[Exercise goal]: Which lines in the data below contain the word "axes"? Pull each of them out.

+---+

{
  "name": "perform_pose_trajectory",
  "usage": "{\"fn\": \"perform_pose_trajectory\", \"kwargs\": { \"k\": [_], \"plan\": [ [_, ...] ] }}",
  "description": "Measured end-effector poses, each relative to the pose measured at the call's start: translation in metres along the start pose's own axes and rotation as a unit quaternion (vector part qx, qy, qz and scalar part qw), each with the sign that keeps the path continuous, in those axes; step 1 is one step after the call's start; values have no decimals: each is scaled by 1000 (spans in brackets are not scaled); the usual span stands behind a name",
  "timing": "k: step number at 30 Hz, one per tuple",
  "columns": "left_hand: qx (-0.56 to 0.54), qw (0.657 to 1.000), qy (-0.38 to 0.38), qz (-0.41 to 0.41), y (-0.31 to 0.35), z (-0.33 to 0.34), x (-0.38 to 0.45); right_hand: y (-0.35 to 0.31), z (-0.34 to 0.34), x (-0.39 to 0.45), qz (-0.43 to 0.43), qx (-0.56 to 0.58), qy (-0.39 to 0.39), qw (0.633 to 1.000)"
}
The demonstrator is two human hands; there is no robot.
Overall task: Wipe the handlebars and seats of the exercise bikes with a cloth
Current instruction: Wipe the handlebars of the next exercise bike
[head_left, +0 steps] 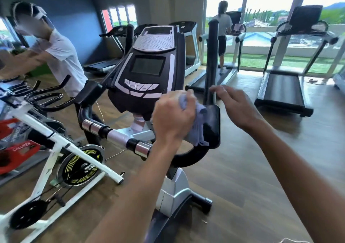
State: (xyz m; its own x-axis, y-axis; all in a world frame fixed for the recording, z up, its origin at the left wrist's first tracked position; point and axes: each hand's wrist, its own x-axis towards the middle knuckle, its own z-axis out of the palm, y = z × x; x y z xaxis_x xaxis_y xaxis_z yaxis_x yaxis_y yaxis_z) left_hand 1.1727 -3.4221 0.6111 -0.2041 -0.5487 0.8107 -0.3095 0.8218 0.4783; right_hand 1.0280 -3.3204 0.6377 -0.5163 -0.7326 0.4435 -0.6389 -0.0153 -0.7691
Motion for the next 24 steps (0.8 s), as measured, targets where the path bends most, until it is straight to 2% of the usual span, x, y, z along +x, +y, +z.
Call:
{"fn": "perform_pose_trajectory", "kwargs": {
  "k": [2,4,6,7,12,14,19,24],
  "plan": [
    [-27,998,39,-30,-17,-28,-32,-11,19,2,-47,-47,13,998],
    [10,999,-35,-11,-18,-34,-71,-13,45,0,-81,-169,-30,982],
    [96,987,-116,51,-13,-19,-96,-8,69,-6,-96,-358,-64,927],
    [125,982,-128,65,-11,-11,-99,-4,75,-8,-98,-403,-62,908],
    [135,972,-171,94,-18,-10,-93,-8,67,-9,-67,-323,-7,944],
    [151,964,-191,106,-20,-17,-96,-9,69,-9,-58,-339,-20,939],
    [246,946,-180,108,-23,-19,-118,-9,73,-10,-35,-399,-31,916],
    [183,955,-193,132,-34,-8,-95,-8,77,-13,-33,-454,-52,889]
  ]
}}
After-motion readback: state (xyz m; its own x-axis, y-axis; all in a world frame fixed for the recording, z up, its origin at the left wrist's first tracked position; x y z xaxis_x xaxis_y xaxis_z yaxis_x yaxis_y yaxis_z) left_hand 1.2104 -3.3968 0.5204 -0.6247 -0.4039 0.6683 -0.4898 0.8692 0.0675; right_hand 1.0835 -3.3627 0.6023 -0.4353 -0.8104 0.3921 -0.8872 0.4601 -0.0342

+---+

[Finished task]:
  "description": "Measured end-effector poses, each relative to the pose measured at the call's start: translation in metres along the start pose's own axes and rotation as a unit quaternion (vector part qx, qy, qz and scalar part qw), each with the sign that keeps the path continuous, in those axes; step 1 is one step after the call's start; values have no decimals: each is scaled by 1000 (spans in brackets are not scaled); the usual span stands behind a name",
State: (xyz m; its own x-axis, y-axis; all in a world frame fixed for the recording, z up, its origin at the left wrist's first tracked position; point and axes: each hand's wrist, its own x-axis towards the middle knuckle, its own z-axis out of the palm, y = z × x; x y z xaxis_x xaxis_y xaxis_z yaxis_x yaxis_y yaxis_z) left_hand 1.1727 -3.4221 0.6111 -0.2041 -0.5487 0.8107 -0.3095 0.8218 0.4783; right_hand 1.0280 -3.3204 0.6377 -0.5163 -0.7326 0.4435 -0.6389 -0.0153 -0.7691

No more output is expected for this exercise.